- _Activity_:
Across the listing below, count the lines with "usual" in them. Write nothing but the number.

- _The data_:
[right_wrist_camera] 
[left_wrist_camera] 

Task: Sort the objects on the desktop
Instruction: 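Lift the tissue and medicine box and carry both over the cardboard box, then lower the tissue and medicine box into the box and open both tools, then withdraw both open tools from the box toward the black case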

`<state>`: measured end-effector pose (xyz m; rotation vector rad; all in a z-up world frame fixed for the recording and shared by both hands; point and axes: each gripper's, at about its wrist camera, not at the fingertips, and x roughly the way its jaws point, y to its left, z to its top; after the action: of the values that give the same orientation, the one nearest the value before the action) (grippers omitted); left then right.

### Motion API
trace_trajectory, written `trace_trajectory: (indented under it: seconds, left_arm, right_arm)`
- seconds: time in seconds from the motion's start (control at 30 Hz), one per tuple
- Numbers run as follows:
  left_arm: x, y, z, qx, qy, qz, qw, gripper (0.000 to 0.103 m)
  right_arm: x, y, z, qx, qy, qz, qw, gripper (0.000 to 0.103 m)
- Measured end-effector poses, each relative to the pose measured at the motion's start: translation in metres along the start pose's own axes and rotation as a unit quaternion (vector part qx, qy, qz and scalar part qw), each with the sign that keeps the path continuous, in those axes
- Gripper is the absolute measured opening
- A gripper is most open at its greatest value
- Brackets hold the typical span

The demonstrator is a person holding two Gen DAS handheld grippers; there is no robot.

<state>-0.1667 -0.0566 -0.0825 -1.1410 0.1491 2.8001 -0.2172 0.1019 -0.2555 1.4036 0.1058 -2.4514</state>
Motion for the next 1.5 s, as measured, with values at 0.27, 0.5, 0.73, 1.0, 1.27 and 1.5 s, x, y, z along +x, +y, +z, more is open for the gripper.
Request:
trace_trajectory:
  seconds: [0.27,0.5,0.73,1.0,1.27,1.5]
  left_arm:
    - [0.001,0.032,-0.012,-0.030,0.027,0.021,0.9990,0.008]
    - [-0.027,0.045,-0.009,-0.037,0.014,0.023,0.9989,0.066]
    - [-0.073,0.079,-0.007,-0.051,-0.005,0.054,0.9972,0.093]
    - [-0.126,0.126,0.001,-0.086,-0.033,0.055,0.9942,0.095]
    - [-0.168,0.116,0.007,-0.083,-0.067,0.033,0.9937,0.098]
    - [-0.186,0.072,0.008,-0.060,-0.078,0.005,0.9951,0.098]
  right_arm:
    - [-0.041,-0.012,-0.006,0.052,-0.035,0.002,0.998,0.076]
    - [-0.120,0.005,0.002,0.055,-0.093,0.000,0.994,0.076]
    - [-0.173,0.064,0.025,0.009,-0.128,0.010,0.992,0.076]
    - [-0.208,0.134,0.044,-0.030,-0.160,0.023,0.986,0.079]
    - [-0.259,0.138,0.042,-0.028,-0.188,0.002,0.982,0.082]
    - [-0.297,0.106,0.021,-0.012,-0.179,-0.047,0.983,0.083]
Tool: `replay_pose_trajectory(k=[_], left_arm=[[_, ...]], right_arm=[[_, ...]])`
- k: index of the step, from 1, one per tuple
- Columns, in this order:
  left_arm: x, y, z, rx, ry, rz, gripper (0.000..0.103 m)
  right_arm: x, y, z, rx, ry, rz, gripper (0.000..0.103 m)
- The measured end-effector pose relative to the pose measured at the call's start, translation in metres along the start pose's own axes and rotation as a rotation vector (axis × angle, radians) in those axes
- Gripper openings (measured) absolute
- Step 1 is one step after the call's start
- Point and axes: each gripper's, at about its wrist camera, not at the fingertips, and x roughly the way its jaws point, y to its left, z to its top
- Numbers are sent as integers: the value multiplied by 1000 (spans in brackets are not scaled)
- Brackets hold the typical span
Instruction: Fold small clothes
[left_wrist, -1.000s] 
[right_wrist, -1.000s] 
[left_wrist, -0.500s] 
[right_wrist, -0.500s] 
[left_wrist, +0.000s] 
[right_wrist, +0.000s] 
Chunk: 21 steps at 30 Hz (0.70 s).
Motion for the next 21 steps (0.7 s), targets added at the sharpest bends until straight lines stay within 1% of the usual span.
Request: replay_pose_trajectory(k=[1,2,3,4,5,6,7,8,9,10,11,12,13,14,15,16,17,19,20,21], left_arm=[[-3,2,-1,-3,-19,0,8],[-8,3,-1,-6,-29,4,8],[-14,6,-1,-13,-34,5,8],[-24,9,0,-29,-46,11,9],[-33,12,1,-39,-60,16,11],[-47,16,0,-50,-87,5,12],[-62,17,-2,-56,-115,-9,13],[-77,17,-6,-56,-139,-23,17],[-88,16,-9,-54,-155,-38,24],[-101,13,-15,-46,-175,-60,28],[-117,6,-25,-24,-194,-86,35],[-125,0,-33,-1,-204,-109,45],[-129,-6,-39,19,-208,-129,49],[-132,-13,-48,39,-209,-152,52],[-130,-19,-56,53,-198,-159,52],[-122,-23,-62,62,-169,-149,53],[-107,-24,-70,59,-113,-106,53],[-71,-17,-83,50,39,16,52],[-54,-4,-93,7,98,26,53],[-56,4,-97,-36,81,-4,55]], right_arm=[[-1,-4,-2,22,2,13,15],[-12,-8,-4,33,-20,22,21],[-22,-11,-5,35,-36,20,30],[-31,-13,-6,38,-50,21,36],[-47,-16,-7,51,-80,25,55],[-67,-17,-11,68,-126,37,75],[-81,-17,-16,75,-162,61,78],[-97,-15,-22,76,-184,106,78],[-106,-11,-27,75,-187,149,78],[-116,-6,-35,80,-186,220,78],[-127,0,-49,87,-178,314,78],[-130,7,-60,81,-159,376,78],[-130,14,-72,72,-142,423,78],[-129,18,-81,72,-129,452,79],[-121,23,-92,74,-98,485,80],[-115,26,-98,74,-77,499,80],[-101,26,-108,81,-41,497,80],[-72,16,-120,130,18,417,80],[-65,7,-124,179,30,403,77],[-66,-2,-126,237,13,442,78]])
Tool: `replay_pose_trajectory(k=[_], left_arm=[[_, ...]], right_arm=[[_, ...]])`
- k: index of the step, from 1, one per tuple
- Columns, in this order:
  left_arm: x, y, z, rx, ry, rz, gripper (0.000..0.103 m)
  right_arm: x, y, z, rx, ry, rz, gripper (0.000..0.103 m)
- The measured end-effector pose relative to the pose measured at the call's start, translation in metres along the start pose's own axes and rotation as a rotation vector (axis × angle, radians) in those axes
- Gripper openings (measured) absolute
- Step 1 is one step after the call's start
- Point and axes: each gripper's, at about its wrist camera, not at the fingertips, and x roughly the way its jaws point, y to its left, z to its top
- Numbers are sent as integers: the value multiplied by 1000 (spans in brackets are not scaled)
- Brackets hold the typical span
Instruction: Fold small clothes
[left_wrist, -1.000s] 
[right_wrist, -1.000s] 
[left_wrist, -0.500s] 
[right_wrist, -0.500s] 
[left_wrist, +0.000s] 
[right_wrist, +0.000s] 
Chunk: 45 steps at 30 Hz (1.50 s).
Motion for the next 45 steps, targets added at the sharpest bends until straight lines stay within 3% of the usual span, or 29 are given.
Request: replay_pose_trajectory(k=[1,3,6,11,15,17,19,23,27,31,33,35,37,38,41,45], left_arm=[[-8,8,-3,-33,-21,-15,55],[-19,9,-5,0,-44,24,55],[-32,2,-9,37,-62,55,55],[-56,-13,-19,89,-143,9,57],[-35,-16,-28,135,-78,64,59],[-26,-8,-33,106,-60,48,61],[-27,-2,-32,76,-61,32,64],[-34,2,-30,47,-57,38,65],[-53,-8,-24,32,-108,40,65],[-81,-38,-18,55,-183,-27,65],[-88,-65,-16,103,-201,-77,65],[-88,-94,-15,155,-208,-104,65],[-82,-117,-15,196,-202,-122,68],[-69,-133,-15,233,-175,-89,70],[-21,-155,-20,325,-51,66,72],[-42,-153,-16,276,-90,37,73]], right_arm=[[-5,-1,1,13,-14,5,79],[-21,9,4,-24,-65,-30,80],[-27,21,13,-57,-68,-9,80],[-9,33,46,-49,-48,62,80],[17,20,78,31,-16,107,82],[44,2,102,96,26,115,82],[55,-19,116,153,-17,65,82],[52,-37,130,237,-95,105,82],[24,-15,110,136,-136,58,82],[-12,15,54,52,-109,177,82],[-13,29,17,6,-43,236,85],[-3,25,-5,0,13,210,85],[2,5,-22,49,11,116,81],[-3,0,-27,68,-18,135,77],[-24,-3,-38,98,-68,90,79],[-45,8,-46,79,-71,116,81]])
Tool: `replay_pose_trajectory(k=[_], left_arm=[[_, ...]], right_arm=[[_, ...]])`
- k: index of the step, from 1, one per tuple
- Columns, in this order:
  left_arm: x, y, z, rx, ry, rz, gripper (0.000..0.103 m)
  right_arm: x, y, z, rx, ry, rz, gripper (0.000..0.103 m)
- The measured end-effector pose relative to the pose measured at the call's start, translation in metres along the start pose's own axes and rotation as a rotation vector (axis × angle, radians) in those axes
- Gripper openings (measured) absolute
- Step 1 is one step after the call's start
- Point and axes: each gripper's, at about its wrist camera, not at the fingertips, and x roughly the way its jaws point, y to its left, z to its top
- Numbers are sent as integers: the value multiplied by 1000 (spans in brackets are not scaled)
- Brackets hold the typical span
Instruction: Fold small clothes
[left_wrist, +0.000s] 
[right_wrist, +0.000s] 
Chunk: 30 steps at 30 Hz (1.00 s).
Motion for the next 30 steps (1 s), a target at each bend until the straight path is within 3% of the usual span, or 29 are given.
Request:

- _Result of the task_:
3